** Provided material follows **
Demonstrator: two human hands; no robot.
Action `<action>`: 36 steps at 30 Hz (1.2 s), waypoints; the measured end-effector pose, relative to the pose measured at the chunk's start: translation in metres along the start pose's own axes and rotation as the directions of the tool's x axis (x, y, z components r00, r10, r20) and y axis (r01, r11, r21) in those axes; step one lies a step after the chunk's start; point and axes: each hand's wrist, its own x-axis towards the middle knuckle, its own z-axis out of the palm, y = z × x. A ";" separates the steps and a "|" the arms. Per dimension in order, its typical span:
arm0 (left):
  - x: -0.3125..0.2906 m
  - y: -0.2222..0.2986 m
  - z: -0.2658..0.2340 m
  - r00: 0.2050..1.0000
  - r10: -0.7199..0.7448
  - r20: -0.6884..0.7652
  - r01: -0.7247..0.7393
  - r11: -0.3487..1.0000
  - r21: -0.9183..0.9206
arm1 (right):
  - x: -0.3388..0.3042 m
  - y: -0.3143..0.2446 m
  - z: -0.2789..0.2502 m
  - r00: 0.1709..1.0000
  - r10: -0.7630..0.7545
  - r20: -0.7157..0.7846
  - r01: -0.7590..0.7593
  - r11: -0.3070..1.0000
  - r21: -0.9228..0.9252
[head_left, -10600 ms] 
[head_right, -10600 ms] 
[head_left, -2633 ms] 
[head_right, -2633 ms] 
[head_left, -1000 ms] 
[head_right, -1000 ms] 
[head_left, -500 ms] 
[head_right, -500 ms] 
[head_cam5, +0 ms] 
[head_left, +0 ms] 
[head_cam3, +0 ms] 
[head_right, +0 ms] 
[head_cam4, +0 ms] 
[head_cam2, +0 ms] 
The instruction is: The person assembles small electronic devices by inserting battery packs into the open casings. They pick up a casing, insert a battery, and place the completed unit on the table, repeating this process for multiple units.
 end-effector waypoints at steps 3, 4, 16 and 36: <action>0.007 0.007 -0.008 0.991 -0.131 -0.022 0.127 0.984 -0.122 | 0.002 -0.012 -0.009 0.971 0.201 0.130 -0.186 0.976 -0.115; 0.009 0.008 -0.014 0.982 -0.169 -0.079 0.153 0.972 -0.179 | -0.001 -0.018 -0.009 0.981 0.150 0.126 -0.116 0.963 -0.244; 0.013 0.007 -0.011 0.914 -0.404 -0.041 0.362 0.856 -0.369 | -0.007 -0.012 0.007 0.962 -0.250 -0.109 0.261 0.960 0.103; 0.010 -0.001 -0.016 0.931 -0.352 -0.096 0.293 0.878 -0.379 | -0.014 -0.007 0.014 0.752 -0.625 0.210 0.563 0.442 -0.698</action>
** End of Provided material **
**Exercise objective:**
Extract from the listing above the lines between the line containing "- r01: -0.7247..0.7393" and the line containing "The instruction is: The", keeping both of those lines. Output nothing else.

**Answer space:**
  - r01: -0.7247..0.7393
  - r11: -0.3487..1.0000
  - r21: -0.9183..0.9206
arm1 (right):
  - x: -0.3388..0.3042 m
  - y: -0.3143..0.2446 m
  - z: -0.2789..0.2502 m
  - r00: 0.1709..1.0000
  - r10: -0.7630..0.7545
  - r20: -0.7157..0.7846
  - r01: -0.7590..0.7593
  - r11: -0.3070..1.0000
  - r21: -0.9228..0.9252
[head_left, -10600 ms] 
[head_right, -10600 ms] 
[head_left, -2633 ms] 
[head_right, -2633 ms] 
[head_left, -1000 ms] 
[head_right, -1000 ms] 
[head_left, -500 ms] 
[head_right, -500 ms] 
[head_cam5, +0 ms] 
[head_left, +0 ms] 
[head_cam3, +0 ms] 
[head_right, +0 ms] 
[head_cam4, +0 ms] 
[head_cam2, +0 ms] 
The instruction is: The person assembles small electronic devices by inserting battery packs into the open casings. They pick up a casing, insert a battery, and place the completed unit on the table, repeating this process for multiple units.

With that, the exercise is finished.